John 21:15-19 English Standard Version (ESV)
When they had finished breakfast, Jesus said to Simon Peter, “Simon, son of John, do you love me more than these?” He said to him, “Yes, Lord; you know that I love you.” He said to him, “Feed my lambs.” 16 He said to him a second time, “Simon, son of John, do you love me?” He said to him, “Yes, Lord; you know that I love you.” He said to him, “Tend my sheep.” 17 He said to him the third time, “Simon, son of John, do you love me?” Peter was grieved because he said to him the third time, “Do you love me?” and he said to him, “Lord, you know everything; you know that I love you.” Jesus said to him, “Feed my sheep. 18 Truly, truly, I say to you, when you were young, you used to dress yourself and walk wherever you wanted, but when you are old, you will stretch out your hands, and another will dress you and carry you where you do not want to go.” 19 (This he said to show by what kind of death he was to glorify God.) And after saying this he said to him, “Follow me.”
1) What happened before this conversation took place?
2) Why does Jesus ask Peter the same question three times?
3) Jesus gave Peter three different commands. What do they mean?
The Findings for Intention
1) One chapter prior to this, Jesus is risen from the dead, the tomb is empty, and He is beginning to interact with His disciples and followers in His new body. Peter, a fisherman, had just caught a heap of fish by the hand of the Lord and, at seeing Christ, threw himself into the sea to swim to the shore. The story continues with an intimate conversation between the Lord and Peter, his disciple. Jesus is beginning to prepare Peter for his departure and we are given a peek into their conversation.

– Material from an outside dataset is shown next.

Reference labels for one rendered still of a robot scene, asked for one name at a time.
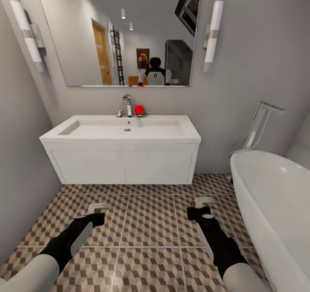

2) Peter has recently denied Jesus three times and at this point has gone back to fishing. Jesus point blank asks Peter if he is ready now to fully follow Him and do the work of the church. Even when Peter gets upset, Jesus asks a third time to make sure that Peter was rock solid in his answer. Three denials, three persistent questions. Christ wants Peter to see that He is faithful, even when Peter isn’t and that Peter’s source of power doesn’t come from himself, but in Christ alone.
3) The first command that Jesus gives Peter is to “feed my lambs.” The word feed, both in v. 15 and v. 17 means to be a leader, a guide, a mentor who supports spiritual welfare. The second command that Jesus gives Peter is to “tend my sheep”. The word tend in v. 16 is directly related to being a shepherd and it means to nourish and cherish. The last command Jesus gives Peter is to “follow me”. In looking at that word “follow” it means to join, accompany, and become a disciple. This exchange between Jesus and Peter is Jesus letting Peter know he’s still on the team. God is still using him regardless of his denial. Jesus is giving Peter his marching orders and that means to follow Him, even unto death.
The Everyday Application
1) These last few moments that Jesus had with his disciples were full of small miracles like providing fish and conversations that set the tone and agenda for the New Testament church. Jesus’ work on earth was complete for now and it was necessary for Him to leave so that the Holy Spirit would come. (Acts 2) The disciples would begin doing the work of the church. They were the Light in the dark world.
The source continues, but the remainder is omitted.